WHAT TO WORK ON
Search the entries for the word "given". Copy every line that holds it.

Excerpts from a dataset
- Opening Delimiter -

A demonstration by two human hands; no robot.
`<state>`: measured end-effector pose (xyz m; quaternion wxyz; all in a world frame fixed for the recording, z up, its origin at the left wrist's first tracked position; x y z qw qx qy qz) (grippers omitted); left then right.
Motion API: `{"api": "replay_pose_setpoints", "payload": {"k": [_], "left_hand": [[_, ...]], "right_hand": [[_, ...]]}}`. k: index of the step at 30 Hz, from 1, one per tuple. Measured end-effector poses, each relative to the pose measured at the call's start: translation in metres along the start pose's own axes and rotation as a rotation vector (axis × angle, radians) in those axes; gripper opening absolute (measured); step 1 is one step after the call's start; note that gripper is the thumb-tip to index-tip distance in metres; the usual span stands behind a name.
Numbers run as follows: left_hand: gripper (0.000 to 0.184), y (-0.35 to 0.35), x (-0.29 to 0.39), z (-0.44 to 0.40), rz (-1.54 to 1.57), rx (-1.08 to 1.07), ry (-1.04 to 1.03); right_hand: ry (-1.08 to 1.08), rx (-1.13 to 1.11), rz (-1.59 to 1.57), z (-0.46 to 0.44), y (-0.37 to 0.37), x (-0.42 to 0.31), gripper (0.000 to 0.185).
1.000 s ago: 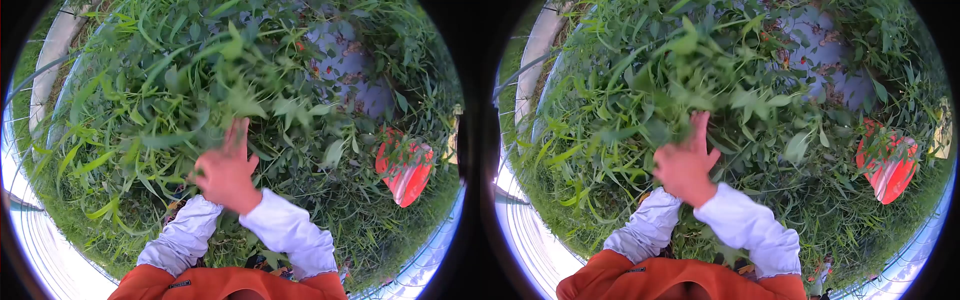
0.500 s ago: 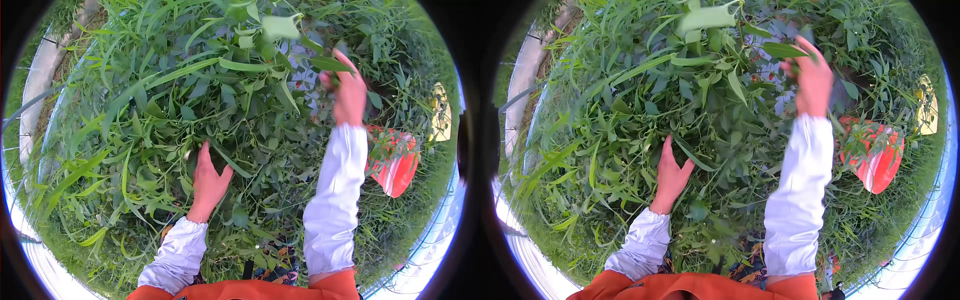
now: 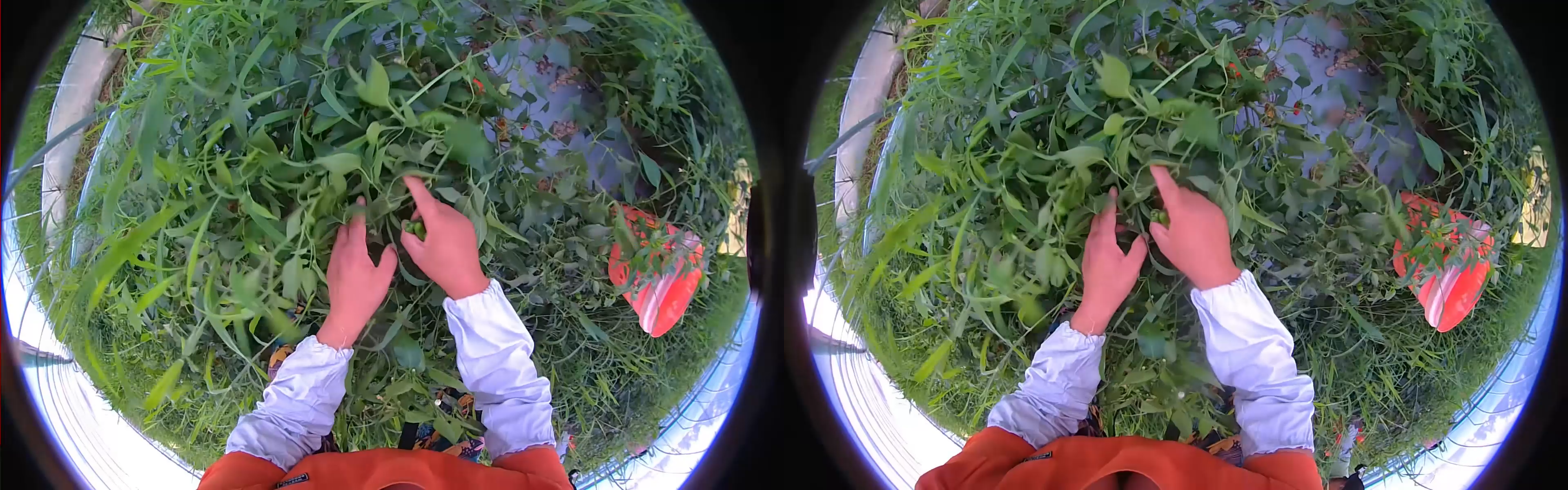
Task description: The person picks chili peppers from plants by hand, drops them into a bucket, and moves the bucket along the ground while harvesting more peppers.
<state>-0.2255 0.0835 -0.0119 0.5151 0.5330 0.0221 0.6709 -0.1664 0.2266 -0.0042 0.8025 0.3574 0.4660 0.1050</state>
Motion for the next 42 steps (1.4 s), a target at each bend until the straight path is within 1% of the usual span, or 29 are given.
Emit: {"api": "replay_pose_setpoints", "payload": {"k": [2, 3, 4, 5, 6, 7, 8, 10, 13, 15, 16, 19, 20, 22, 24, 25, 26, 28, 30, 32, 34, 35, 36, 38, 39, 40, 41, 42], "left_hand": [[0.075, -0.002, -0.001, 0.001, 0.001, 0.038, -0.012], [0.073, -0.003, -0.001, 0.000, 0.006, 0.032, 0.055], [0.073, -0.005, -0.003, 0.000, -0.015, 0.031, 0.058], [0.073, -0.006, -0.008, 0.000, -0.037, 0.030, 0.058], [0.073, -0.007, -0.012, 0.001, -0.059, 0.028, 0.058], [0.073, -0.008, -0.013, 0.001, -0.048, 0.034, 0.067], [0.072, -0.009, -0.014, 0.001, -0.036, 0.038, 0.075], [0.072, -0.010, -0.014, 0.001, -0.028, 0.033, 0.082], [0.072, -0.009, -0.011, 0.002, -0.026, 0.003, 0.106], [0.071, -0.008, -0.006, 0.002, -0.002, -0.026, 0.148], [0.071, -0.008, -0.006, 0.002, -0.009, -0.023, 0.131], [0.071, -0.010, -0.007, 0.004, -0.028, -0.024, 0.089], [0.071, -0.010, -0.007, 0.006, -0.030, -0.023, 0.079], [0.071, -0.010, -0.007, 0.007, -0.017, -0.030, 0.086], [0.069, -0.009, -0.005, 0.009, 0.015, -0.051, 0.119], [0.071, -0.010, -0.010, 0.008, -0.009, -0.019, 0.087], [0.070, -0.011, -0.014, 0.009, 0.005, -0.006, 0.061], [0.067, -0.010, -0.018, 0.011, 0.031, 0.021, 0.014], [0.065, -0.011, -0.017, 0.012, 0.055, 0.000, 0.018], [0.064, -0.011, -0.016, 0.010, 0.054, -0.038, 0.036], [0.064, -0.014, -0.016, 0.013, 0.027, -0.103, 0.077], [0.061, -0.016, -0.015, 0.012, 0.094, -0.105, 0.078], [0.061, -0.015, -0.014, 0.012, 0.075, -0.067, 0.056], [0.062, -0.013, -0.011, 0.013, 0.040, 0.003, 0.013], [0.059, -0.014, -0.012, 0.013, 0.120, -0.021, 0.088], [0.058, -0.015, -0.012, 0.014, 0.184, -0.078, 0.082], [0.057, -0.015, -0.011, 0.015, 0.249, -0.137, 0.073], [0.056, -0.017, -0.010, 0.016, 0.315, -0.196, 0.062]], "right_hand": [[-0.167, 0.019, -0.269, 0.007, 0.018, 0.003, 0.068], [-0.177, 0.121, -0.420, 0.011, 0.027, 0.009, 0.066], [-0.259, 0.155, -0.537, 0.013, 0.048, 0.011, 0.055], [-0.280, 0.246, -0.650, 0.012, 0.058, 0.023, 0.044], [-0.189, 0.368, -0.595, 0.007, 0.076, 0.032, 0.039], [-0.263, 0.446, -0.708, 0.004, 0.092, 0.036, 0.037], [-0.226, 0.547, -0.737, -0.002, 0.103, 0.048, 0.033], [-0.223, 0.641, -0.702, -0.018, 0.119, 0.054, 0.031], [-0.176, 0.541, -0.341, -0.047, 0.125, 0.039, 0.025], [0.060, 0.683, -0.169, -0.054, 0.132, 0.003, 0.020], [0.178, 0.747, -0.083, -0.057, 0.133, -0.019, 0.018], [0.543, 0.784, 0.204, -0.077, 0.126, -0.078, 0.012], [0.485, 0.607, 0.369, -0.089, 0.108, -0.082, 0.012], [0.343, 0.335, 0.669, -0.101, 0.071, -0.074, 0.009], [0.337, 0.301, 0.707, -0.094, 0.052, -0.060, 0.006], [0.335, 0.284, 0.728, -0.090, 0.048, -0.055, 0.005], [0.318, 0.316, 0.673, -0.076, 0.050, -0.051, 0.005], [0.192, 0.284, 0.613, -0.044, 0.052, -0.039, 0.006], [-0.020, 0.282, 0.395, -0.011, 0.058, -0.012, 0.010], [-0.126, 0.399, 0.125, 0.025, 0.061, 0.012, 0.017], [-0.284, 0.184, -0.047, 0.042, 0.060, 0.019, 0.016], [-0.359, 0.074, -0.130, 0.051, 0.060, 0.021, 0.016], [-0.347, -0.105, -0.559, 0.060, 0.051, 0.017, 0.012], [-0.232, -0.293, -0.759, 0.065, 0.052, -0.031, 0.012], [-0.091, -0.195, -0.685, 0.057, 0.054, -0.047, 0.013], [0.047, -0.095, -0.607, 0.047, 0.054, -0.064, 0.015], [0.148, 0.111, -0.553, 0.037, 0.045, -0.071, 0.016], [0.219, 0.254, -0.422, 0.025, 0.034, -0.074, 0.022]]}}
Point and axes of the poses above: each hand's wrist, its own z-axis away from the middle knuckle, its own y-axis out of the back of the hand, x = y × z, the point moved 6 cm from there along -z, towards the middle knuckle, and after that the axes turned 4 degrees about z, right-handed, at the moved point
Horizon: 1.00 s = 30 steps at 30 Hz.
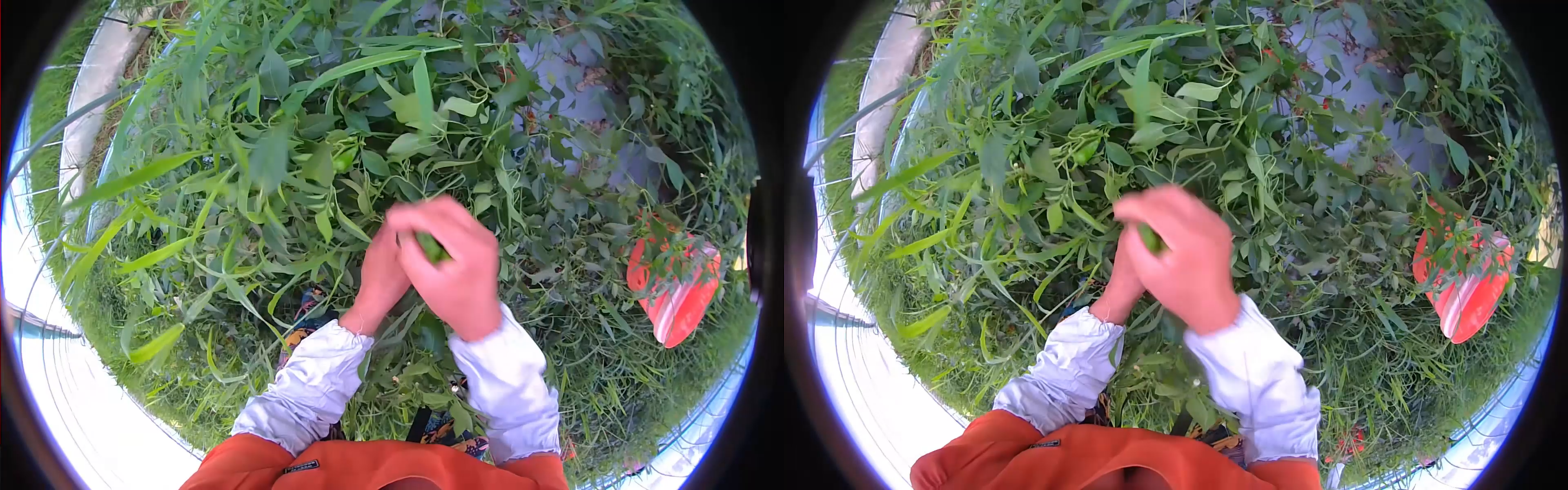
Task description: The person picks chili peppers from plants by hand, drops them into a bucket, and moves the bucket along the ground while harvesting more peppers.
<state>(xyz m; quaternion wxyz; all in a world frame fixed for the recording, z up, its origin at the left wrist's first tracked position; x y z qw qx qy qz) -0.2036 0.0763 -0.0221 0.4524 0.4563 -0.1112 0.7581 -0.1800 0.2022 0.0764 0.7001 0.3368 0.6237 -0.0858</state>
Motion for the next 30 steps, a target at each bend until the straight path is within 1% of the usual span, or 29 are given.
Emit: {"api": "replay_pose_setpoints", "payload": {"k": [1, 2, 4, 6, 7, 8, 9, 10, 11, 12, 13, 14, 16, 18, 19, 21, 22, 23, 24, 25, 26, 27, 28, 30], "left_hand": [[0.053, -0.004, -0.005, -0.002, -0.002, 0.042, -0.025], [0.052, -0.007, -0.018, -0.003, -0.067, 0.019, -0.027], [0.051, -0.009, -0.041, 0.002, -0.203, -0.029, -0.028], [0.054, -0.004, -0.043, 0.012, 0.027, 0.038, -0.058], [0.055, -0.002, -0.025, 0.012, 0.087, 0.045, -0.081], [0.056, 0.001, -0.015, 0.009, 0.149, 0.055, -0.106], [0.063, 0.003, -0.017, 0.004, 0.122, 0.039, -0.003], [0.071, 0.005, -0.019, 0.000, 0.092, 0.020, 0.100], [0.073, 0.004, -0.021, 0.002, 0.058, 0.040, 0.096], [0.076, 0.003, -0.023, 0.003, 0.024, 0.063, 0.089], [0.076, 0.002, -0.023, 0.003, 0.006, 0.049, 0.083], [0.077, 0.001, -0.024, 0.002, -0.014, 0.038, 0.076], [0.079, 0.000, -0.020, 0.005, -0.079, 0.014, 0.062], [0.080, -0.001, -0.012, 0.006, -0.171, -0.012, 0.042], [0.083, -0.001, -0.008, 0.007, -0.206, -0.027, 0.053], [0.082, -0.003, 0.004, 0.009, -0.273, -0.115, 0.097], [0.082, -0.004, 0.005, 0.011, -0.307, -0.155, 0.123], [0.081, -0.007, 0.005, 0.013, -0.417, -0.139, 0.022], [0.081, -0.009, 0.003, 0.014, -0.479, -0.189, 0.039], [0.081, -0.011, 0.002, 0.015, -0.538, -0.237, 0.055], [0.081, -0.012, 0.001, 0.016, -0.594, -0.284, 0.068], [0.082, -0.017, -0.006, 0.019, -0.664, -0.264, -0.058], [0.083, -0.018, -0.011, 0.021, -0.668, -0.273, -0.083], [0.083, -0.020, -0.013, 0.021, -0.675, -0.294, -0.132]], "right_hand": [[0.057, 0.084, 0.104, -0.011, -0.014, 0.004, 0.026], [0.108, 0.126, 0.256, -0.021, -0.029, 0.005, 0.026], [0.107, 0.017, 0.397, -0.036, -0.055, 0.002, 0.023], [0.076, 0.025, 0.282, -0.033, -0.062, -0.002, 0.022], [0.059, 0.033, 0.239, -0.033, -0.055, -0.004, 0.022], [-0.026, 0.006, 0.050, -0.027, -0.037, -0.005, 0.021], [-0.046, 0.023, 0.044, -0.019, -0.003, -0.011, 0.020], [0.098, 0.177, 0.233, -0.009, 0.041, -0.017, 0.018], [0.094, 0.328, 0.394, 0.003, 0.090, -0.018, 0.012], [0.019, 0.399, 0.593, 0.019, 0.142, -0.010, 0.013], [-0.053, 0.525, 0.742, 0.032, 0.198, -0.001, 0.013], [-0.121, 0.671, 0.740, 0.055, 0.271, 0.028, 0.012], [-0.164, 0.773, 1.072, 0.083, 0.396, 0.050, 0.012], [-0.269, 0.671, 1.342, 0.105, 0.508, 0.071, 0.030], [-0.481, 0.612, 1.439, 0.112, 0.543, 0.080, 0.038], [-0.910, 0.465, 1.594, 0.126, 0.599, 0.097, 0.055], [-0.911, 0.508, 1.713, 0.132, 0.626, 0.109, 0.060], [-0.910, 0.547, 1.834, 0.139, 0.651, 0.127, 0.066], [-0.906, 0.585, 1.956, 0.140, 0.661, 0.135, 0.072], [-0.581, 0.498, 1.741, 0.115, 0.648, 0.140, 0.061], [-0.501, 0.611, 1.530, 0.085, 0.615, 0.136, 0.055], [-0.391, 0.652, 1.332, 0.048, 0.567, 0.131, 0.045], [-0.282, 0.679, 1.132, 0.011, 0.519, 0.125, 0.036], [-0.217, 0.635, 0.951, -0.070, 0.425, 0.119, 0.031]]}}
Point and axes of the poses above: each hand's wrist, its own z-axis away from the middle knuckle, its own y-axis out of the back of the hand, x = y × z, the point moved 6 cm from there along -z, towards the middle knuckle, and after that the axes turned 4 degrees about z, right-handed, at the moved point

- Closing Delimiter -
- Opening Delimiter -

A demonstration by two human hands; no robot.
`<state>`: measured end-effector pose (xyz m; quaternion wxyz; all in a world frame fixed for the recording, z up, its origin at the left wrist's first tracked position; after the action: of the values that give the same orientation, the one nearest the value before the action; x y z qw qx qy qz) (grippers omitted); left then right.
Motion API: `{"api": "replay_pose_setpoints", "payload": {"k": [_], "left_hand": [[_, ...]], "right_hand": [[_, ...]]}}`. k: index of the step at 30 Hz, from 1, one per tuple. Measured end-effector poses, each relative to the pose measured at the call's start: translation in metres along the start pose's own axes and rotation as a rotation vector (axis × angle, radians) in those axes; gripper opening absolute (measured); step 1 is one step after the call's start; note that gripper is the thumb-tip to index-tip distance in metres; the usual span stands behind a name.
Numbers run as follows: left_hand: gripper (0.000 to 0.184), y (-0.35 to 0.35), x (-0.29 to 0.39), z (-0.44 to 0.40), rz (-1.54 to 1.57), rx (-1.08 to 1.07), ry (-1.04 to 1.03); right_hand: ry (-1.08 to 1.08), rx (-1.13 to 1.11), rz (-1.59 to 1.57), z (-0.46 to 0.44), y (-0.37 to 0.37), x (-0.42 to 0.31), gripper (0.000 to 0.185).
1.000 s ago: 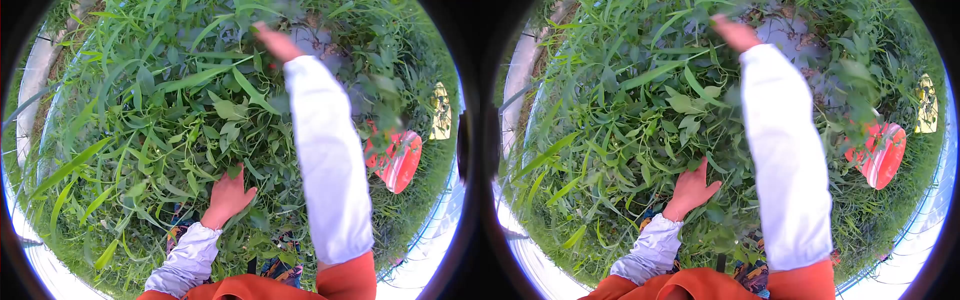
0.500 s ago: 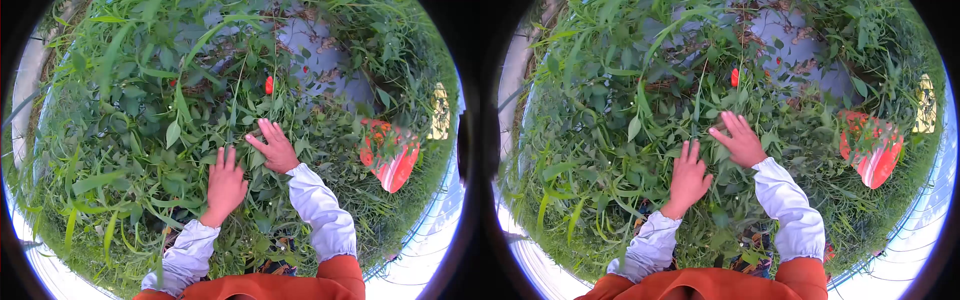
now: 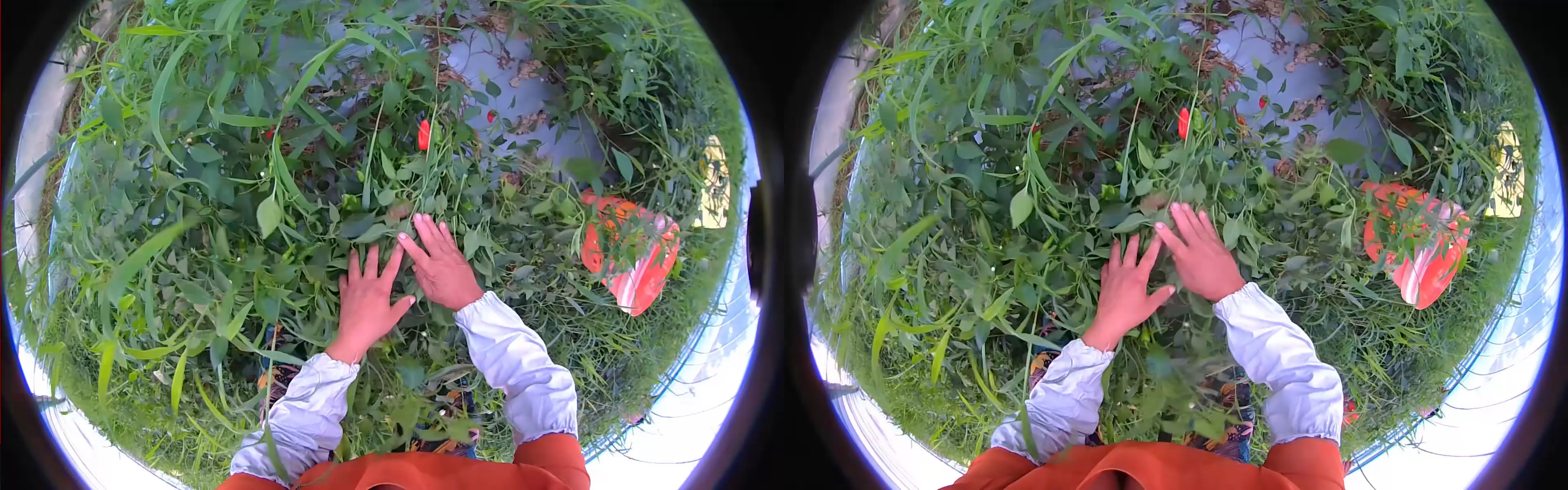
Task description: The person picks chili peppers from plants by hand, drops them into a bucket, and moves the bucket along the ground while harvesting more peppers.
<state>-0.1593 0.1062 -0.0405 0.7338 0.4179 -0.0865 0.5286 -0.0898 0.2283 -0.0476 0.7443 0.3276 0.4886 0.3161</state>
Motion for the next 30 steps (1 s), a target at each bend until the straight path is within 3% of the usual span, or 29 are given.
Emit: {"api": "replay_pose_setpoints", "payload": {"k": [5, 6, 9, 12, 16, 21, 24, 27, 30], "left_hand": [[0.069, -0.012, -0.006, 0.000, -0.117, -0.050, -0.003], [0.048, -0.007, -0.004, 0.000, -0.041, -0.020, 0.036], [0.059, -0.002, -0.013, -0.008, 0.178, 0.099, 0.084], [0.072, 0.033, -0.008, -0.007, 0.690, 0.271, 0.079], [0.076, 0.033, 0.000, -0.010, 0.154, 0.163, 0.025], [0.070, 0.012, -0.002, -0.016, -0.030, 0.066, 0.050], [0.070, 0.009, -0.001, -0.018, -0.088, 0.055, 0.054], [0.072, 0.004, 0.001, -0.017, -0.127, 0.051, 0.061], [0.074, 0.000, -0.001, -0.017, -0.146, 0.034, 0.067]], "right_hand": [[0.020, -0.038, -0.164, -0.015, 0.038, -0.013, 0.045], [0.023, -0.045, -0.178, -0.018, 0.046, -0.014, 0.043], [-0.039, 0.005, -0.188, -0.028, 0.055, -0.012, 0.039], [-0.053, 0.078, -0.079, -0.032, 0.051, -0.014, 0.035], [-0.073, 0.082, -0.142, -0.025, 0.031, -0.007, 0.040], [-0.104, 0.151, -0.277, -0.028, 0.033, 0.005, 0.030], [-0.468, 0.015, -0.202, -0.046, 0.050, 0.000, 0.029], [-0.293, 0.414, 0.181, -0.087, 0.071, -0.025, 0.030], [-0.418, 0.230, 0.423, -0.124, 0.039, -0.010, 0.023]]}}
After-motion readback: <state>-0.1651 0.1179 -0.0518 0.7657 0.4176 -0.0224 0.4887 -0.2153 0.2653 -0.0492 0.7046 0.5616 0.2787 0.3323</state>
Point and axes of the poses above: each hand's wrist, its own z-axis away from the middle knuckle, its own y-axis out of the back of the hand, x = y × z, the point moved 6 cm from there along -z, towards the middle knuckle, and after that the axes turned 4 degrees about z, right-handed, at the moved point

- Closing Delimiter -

EXPECTED ANSWER
Motion for the next 42 steps (1.4 s), a target at each bend until the straight path is within 1% of the usual span, or 29 are given.
Motion for the next 30 steps, a target at each bend until the straight path is within 1% of the usual span, or 29 are given.
Motion for the next 30 steps (1 s), a target at each bend until the straight path is within 3% of the usual span, or 29 are given.

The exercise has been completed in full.